The budget has outlined plans for state-led megaprojects to develop infrastructure and Gordhan is determined to shift government spending from consumption items, such as wages, to investing in items such as long-term infrastructure.
He was clear that improved state capacity and efficiency were necessary to change the budget’s composition, and managing the wage bill differently was one of several ways to achieve this. But it was not about having an “unconstructive contest” over these issues, he said.
Instead, it was important for the government, labour and business to begin urgent discussions to decide what sacrifices each party could make to achieve this shift.
The budget allows for a 5% cost-of-living adjustment for all government employees, excluding pay progression. The aim is to decrease the average real growth of spending on wages from 9.4% between 2007-2008 and 2010-2011 to 1% over the next three years of the budgetary cycle.
Raising hackles
Public servants wages are the largest component of current expenditure and they have increased considerably over the past 10 years, from 35.7% of non-interest spending in 2008-2009 to 38.7% in 2011-2012, according to Budget Review.
But efforts to curb this spending are already raising union hackles.
“We are obviously opposed to it,” said Cosatu spokesperson Patrick Craven. He said there appeared to be a worrying attempt to bypass the public sector bargaining council, through which state wages are negotiated. The state could not arbitrarily impose a limit on public sector wages without a proper discussion with the unions, he said.
“Wages in South Africa are still very low. The fact that public sector workers have done relatively better just reflects how poorly workers in the private sector have done.”
The shift towards spending on infrastructure will rely increasingly on employees in the public sector and state-owned enterprises. It comes just months after Limpopo, Gauteng and the Free State faced near collapse and were placed under the section 100 intervention provided for in the Constitution.
Gordhan acknowledged the state’s “courage and openness” in admitting to these problems, which, he said, should be seen in the context of a young, 18-year-old democracy.

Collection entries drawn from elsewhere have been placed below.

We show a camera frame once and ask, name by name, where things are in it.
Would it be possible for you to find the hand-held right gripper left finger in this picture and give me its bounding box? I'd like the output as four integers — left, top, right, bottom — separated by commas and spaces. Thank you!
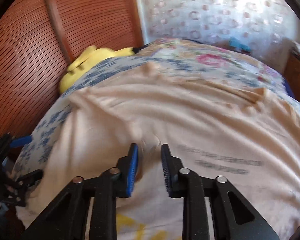
21, 144, 140, 240

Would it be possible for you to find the beige shirt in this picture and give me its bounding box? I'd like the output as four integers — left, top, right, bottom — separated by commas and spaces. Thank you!
17, 62, 300, 240

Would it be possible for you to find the teal object by wall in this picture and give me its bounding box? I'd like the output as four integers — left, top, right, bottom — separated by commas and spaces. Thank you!
229, 37, 250, 52

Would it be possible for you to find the blue bed sheet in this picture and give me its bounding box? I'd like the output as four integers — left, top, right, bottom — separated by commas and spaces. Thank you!
282, 76, 296, 98

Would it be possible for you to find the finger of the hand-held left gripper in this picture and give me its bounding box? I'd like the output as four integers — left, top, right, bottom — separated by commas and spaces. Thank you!
14, 169, 43, 188
0, 134, 32, 150

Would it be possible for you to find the yellow plush toy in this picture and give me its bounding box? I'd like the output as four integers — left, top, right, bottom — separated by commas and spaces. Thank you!
59, 45, 137, 94

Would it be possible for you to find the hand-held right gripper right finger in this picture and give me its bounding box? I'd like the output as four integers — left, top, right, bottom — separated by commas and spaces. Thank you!
161, 144, 280, 240

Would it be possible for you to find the wooden cabinet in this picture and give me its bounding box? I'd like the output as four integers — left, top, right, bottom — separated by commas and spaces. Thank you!
282, 41, 300, 100

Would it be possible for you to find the floral bedspread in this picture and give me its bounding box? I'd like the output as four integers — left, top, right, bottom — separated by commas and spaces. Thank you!
11, 37, 300, 180

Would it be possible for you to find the reddish wooden slatted headboard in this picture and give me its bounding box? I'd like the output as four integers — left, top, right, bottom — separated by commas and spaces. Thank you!
0, 0, 144, 140

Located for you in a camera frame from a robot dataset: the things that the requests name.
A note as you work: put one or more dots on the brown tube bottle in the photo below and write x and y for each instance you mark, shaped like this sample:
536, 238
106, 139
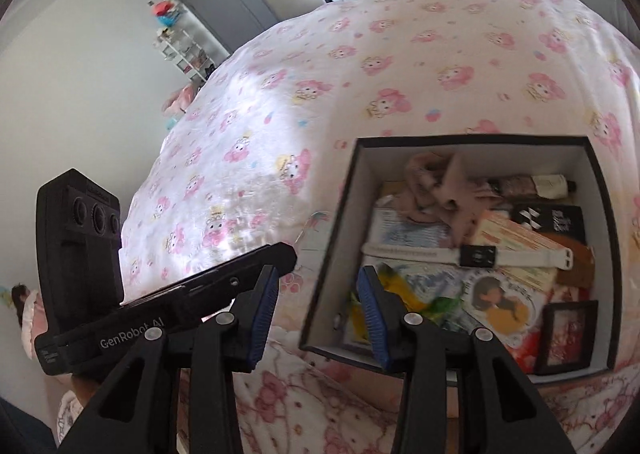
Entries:
545, 186

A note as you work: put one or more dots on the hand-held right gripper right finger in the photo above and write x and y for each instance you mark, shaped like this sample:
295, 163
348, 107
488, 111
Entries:
372, 314

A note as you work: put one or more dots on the yellow plastic corn toy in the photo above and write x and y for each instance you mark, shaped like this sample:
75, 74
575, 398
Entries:
400, 291

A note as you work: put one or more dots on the pink fleece blanket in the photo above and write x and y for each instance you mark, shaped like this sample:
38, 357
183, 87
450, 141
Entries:
310, 409

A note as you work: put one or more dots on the black picture frame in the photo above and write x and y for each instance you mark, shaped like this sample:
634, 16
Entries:
570, 334

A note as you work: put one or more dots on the beige pink cloth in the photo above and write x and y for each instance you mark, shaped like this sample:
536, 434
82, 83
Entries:
450, 194

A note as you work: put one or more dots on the black packaging box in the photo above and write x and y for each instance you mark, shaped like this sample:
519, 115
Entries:
560, 221

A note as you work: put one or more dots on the red printed packet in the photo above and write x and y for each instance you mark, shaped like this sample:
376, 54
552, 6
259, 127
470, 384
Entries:
522, 356

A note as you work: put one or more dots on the pink printed blanket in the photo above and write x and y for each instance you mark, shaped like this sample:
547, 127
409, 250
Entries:
400, 59

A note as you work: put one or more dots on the cartoon girl card packet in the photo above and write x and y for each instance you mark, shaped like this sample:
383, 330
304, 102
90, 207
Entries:
505, 234

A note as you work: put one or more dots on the cartoon girl card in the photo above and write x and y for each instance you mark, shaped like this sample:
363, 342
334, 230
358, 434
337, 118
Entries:
500, 304

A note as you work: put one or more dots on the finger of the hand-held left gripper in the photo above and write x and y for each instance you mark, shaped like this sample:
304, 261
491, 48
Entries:
225, 274

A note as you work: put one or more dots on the black cardboard box container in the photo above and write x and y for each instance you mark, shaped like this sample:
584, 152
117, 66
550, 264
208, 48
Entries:
340, 214

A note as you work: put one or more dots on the white shelf rack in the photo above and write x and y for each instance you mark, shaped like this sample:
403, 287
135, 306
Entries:
195, 49

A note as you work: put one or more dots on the pink and blue plush toy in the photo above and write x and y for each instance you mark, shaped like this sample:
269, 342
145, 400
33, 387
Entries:
165, 14

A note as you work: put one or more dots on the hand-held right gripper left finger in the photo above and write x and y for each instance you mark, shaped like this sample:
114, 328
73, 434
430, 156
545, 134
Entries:
262, 314

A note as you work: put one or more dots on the wooden comb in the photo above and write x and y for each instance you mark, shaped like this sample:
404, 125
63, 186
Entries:
580, 269

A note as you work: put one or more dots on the white patterned packet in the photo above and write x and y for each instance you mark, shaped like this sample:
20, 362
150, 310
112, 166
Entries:
400, 234

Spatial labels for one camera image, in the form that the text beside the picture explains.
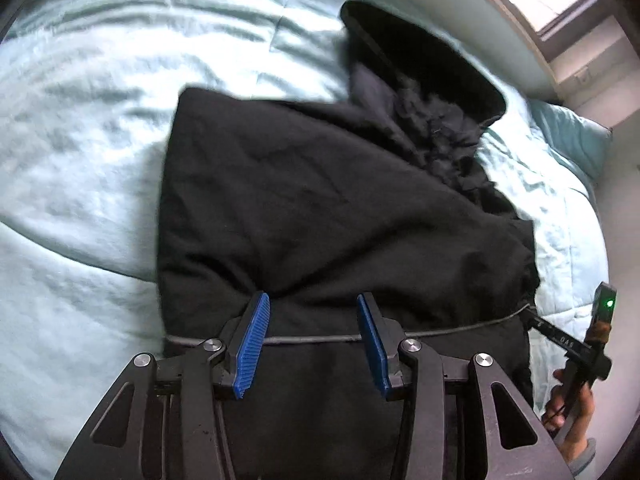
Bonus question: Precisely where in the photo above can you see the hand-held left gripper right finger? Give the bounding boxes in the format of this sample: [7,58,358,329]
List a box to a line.
[356,291,574,480]

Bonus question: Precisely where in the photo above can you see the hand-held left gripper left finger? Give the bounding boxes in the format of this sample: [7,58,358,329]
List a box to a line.
[54,291,271,480]

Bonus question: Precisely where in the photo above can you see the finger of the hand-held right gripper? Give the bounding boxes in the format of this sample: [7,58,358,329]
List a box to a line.
[520,307,586,357]

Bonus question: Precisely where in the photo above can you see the black jacket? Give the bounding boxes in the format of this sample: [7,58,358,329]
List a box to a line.
[156,0,542,480]

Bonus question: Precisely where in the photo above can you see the person's right forearm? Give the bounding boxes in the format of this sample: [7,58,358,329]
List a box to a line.
[564,437,599,479]

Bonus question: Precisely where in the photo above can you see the person's right hand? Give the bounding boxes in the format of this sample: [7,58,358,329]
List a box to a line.
[541,367,597,461]

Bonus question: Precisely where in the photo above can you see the light blue pillow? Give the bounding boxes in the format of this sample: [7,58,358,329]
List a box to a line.
[527,99,614,181]

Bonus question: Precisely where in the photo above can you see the light blue quilt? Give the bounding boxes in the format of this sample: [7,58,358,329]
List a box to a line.
[0,0,610,480]

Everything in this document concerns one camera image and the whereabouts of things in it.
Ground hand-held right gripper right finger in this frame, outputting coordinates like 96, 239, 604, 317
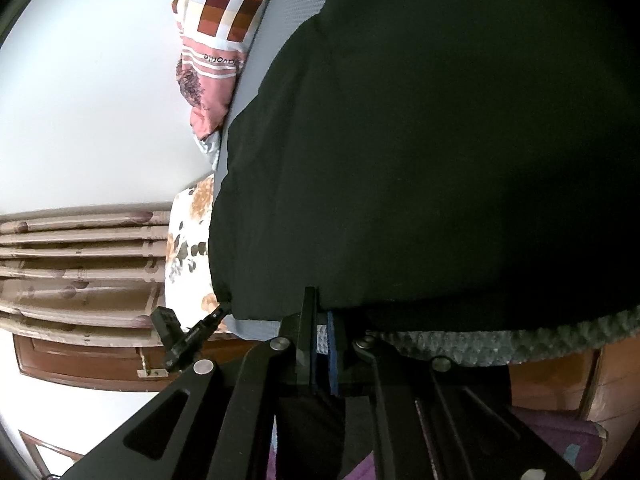
327, 310, 582, 480

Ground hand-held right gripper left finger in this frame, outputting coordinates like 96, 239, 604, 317
60, 287, 321, 480

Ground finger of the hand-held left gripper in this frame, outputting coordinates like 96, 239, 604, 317
197, 304, 232, 337

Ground black pants with orange lining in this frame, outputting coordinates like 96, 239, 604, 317
209, 0, 640, 333

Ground brass door latch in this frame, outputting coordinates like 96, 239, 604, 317
136, 352, 170, 378

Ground floral white pillow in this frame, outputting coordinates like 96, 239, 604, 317
162, 174, 236, 337

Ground brown wooden door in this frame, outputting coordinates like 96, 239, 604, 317
12, 332, 261, 392

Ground beige patterned curtain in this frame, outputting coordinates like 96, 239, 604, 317
0, 210, 173, 347

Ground grey patterned cloth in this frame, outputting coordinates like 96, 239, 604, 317
192, 130, 223, 171

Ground brown wooden furniture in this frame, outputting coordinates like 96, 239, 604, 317
509, 342, 640, 423

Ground grey mesh mattress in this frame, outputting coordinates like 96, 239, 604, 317
215, 0, 640, 368

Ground checked pink pillow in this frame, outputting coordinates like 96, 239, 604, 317
171, 0, 288, 142

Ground brown wooden frame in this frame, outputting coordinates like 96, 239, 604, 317
19, 429, 85, 465

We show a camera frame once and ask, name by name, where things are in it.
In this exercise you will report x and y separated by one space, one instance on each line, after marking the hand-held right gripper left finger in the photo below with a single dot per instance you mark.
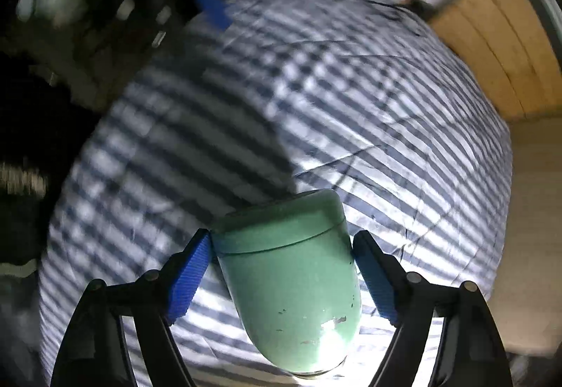
189 277

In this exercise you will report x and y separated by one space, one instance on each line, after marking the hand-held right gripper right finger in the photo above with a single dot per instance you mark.
377 281

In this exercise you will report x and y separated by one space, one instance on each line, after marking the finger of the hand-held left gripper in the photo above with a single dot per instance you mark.
210 0

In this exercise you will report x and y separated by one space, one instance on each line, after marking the green cup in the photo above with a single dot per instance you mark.
289 277

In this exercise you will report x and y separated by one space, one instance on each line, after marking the checkered bed sheet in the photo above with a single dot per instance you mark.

Nevertheless, provincial governments would face further close scrutiny of their financial and management systems.
Provincial accounts
Gordhan has called a special budget council meeting of all the provinces’ MECs of finance in six weeks’ time to confront the ongoing problems in financial and management systems, as well as the issues raised by the auditor general. “They must now account for what they are doing in the provinces,” he said.
In terms of provincial leaders ignoring provincial treasuries, undermining their capacity or disregarding their instructions, work was being done to ensure that the treasuries “are protected, strengthened and respected when procurement decisions are made”.
Interventions in Limpopo had taken the province’s shortfall from more than R2-billion to less than R1-billion.
The state’s ambitious infrastructure plans would not rely entirely on provincial or local governments, Gordhan said. Much of it would take place at other levels of government, such as the state-owned entities that had the necessary levels of expertise to deliver.
“We are going to cajole, encourage and, if need be, push to ensure that the right capacity be developed, in the right place, with the right skills and with the right passion to deliver,” Gordhan said. “There are many parts of the state that do work and we understand where our difficulties and challenges are.”